US 12,410,467 B2
Bisulfite-free, whole genome methylation analysis
Chunxiao Song, Oxford (GB); Jingfei Cheng, Oxford (GB); Paulina Siejka-Zielinska, Oxford (GB); and Yibin Liu, Oxford (GB)
Assigned to LUDWIG INSTITUTE FOR CANCER RESEARCH LTD, Zurich (CH)
Appl. No. 17/625,500
Filed by LUDWIG INSTITUTE FOR CANCER RESEARCH LTD, Zurich (CH)

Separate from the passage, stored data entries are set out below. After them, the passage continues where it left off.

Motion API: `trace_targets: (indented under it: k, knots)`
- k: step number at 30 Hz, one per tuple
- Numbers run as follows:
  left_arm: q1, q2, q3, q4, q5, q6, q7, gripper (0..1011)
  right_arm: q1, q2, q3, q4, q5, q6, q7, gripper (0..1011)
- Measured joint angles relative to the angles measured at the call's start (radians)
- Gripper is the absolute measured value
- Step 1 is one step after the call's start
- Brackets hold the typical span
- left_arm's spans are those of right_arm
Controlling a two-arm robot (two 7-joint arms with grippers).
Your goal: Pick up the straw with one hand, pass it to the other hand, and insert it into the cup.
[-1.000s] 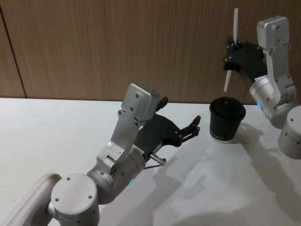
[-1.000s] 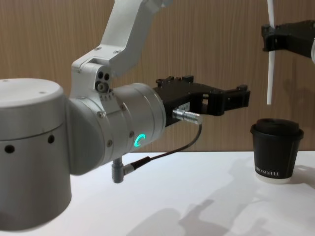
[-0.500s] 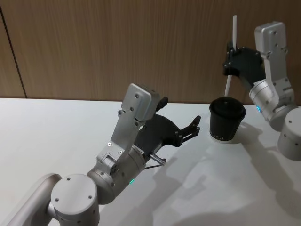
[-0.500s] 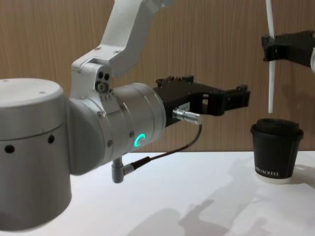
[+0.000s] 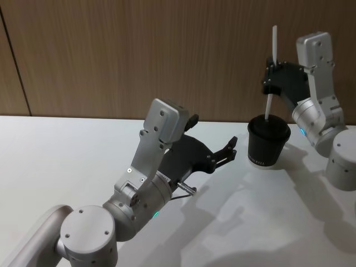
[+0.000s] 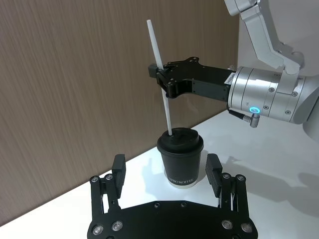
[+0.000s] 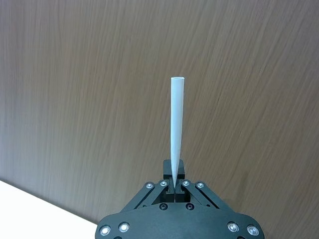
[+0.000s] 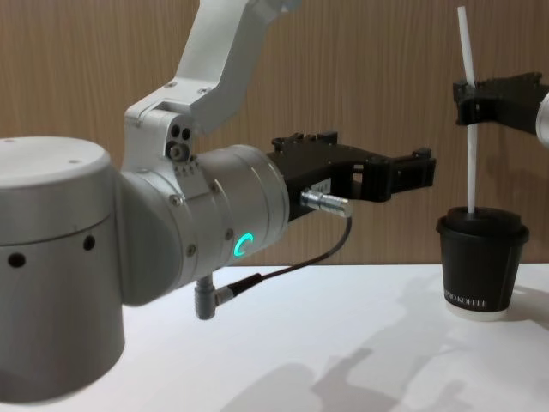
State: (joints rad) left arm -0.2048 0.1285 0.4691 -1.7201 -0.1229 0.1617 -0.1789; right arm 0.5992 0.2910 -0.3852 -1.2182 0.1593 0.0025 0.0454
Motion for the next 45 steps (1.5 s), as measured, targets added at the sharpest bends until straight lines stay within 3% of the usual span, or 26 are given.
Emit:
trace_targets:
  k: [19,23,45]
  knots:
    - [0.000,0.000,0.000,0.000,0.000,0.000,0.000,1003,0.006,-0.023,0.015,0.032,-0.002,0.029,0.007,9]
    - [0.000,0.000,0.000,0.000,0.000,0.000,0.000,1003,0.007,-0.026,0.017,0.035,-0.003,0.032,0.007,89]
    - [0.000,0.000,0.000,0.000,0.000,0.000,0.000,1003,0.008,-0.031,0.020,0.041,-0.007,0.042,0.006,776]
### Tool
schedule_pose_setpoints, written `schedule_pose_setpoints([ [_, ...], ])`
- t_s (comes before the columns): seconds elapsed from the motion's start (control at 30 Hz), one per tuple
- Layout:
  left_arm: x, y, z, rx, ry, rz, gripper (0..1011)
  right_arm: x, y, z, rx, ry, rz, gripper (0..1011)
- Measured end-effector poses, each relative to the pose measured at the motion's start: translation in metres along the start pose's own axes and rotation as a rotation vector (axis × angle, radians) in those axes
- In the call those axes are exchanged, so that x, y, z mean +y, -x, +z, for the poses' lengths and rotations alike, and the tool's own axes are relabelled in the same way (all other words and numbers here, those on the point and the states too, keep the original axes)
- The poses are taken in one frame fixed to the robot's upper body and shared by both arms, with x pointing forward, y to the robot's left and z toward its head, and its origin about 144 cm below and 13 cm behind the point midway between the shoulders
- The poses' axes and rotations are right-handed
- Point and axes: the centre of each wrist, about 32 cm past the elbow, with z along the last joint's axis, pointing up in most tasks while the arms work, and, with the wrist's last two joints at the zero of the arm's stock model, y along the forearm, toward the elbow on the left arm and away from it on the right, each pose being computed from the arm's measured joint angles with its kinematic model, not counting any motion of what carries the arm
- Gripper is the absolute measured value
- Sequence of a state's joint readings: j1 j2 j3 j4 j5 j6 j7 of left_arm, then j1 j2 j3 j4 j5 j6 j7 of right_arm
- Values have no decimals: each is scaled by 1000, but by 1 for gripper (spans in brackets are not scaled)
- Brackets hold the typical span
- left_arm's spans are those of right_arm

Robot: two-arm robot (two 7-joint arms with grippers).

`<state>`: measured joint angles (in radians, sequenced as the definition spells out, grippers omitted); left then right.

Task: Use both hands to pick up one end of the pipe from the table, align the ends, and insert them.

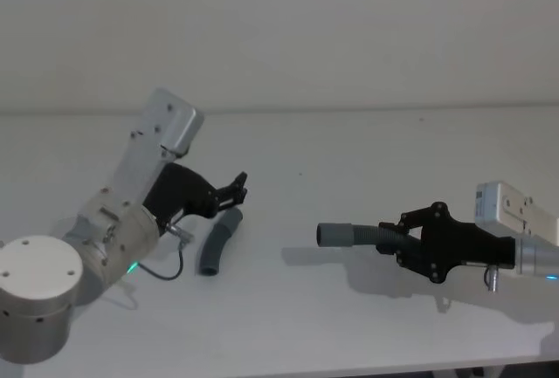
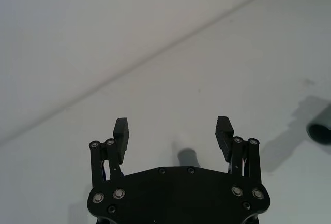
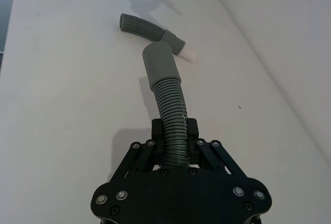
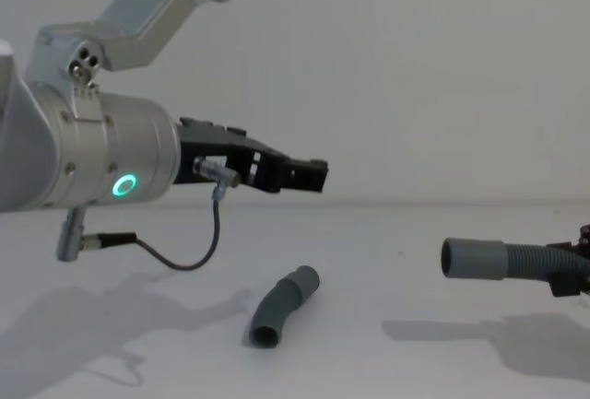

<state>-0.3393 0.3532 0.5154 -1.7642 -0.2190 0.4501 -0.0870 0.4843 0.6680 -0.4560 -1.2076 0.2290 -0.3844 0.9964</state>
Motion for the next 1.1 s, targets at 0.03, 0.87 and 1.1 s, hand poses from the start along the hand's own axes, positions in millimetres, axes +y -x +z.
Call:
schedule_pose_setpoints([
  [0.03, 1, 2, 1, -1, -19, -1, 1001, 0, 0, 0, 0, 0, 0, 234],
  [0.87, -6, 36, -3, -12, -181, 32, 1001, 0, 0, 0, 0, 0, 0, 234],
  [1.1, -12, 45, -10, 2, -203, 64, 1001, 0, 0, 0, 0, 0, 0, 233],
])
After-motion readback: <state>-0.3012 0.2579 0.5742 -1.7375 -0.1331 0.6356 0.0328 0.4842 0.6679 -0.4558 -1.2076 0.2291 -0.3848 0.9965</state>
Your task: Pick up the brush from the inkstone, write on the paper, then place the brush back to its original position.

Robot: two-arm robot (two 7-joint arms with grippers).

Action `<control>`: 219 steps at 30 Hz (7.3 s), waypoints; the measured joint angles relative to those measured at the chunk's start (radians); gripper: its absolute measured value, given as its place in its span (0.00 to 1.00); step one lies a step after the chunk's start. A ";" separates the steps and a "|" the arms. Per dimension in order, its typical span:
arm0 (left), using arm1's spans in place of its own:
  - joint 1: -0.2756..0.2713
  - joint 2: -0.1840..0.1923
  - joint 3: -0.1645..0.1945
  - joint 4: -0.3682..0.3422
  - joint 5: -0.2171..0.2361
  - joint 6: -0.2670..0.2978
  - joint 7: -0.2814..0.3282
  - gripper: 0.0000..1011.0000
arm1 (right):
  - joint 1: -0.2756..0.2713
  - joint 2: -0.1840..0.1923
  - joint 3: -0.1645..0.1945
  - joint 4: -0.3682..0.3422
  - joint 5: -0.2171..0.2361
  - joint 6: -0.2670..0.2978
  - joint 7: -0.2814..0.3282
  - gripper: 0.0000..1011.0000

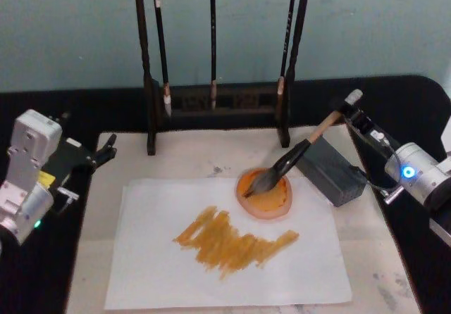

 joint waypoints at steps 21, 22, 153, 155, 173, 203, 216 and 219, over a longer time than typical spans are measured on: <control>0.000 0.000 0.000 0.000 0.000 0.000 0.000 1.00 | -0.092 0.156 -0.086 -0.387 -0.185 -0.149 -0.009 0.16; 0.000 0.000 0.000 0.000 0.000 0.000 0.000 1.00 | -0.097 0.162 -0.091 -0.402 -0.205 -0.159 -0.008 0.16; 0.000 0.000 0.000 0.000 0.000 0.000 0.000 1.00 | -0.127 0.065 -0.200 -0.507 -0.708 -0.172 0.207 0.16; 0.000 0.000 0.000 0.000 0.000 0.000 0.000 1.00 | -0.123 0.066 -0.205 -0.502 -0.703 -0.167 0.205 0.16; 0.000 0.000 0.000 0.000 0.000 0.000 0.000 1.00 | -0.126 0.068 -0.220 -0.460 -0.723 -0.185 0.155 0.16; 0.000 0.000 0.000 0.000 0.000 0.000 0.000 1.00 | -0.152 0.046 -0.166 -0.435 -0.793 -0.218 0.126 0.16; 0.000 0.000 0.000 0.000 0.000 0.000 0.000 1.00 | -0.152 0.040 -0.157 -0.432 -0.788 -0.203 0.129 0.16; 0.000 0.000 0.000 0.000 0.000 0.000 0.000 1.00 | -0.152 0.040 -0.157 -0.432 -0.788 -0.203 0.129 0.16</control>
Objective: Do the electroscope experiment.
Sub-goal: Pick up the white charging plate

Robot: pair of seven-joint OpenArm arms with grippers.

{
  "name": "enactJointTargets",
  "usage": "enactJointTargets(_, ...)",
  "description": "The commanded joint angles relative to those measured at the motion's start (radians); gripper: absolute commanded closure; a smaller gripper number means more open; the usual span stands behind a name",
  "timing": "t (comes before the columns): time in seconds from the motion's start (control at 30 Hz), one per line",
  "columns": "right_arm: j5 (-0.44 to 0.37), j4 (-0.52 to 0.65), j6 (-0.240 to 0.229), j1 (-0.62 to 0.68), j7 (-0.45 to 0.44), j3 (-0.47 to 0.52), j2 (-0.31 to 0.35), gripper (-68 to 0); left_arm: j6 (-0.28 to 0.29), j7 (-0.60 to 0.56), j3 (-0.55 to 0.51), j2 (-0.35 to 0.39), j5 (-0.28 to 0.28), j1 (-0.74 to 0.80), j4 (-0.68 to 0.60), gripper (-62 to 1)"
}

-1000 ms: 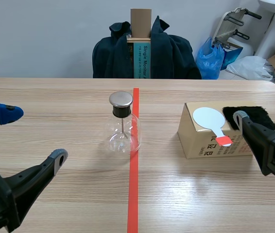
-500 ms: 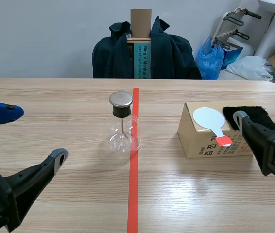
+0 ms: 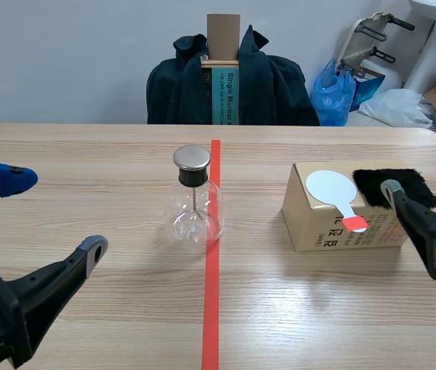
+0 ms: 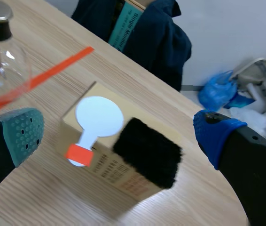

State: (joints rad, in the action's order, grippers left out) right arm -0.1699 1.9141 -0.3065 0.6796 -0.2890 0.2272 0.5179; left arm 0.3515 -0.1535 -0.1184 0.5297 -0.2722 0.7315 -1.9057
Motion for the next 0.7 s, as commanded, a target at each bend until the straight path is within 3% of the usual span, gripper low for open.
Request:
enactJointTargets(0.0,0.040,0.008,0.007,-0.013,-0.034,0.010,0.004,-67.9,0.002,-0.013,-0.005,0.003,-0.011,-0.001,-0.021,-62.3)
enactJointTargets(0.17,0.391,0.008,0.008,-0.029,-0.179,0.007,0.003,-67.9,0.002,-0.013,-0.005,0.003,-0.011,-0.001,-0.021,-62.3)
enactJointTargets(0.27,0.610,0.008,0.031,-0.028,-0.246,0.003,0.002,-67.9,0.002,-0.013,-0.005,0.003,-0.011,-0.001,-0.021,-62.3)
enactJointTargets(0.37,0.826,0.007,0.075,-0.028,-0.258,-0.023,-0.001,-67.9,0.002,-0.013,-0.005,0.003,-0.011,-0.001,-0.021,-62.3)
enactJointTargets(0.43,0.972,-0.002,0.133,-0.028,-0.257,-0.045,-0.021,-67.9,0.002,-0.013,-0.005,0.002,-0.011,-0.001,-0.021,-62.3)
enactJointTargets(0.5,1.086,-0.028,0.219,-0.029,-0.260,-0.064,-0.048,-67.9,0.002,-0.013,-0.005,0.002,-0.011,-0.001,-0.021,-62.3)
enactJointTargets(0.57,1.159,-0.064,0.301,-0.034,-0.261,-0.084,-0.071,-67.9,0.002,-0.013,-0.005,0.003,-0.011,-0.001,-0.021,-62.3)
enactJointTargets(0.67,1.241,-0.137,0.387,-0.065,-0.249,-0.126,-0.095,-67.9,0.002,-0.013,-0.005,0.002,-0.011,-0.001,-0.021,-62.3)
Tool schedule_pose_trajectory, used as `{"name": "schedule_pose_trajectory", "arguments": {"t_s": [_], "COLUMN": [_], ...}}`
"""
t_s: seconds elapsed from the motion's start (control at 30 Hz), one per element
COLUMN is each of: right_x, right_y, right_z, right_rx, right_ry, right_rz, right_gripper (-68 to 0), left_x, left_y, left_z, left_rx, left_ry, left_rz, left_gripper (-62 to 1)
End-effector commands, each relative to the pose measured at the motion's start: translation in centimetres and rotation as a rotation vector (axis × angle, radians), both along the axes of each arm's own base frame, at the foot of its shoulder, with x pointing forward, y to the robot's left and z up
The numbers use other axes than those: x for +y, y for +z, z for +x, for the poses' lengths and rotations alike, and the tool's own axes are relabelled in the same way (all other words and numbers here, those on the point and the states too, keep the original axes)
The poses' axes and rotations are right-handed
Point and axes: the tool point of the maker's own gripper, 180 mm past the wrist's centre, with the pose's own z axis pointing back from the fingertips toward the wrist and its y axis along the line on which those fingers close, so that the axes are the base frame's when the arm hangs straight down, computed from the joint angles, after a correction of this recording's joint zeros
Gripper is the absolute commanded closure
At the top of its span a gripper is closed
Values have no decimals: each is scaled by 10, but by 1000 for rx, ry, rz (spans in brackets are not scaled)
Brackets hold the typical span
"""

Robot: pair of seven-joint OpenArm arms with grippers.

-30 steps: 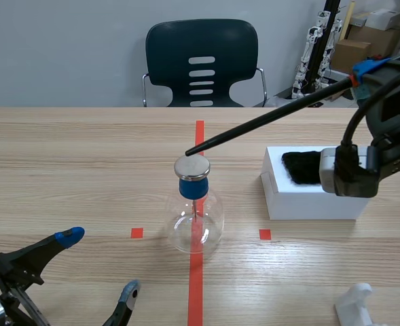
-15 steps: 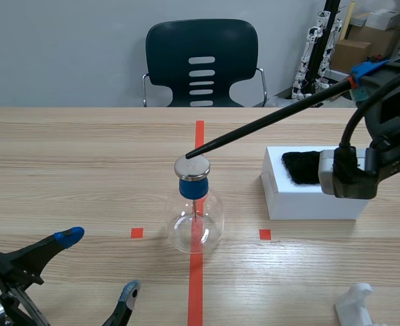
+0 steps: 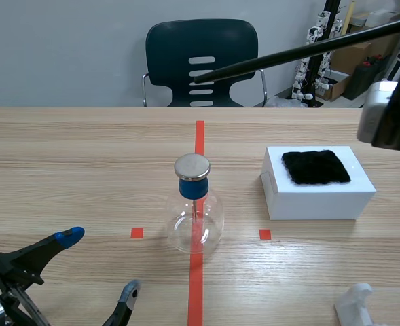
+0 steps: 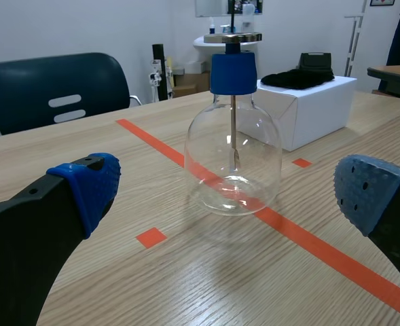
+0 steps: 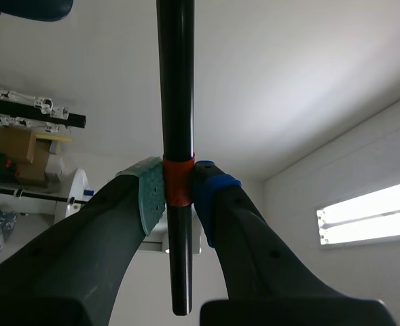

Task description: Do the electroscope experiment. move the rod toward and away from the electroscope

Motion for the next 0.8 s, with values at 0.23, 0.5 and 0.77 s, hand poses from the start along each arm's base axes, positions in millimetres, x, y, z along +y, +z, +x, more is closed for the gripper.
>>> {"name": "schedule_pose_trajectory", "arguments": {"t_s": [0.23,0.5,0.77], "right_x": [-41,-70,-86], "right_y": [22,36,24], "right_z": [-10,-20,-28], "right_rx": [5,13,75], "right_ry": [-51,-76,-94], "right_rz": [127,205,221], "right_gripper": [-10,-10,-11], "left_x": [0,0,0], "left_y": [7,7,7], "left_z": [1,1,1], "left_rx": [-25,-25,-25], "left_ry": [1,1,1], "left_rz": [-22,-22,-21], "left_gripper": [-623,-623,-623]}}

PCT Filed Jul. 8, 2020, PCT No. PCT/IB2020/056435
§ 371(c)(1), (2) Date Jan. 7, 2022,
PCT Pub. No. WO2021/005537, PCT Pub. Date Jan. 14, 2021.
Claims priority of provisional application 62/871,444, filed on Jul. 8, 2019.
Prior Publication US 2022/0275424 A1, Sep. 1, 2022
Int. Cl. C12Q 1/683 (2018.01); C12Q 1/6806 (2018.01); C12Q 1/6869 (2018.01)
CPC C12Q 1/683 (2013.01) [C12Q 1/6806 (2013.01); C12Q 1/6869 (2013.01); C12Q 2600/154 (2013.01)] 8 Claims
OG exemplary drawing
 
1. A method for cleaving a modified target DNA, the method comprising:
converting 5-carboxylcytosine (5caC) and/or 5-formylcytosine (5fC) in a target DNA to dihydrouracil (DHU) with a borane reducing agent to provide a modified target DNA comprising one or more DHU; and
contacting the modified target DNA comprising one or more DHU with one or more DHU-sensitive endonucleases that cleave the modified target DNA at, or adjacent to, the one or more DHU.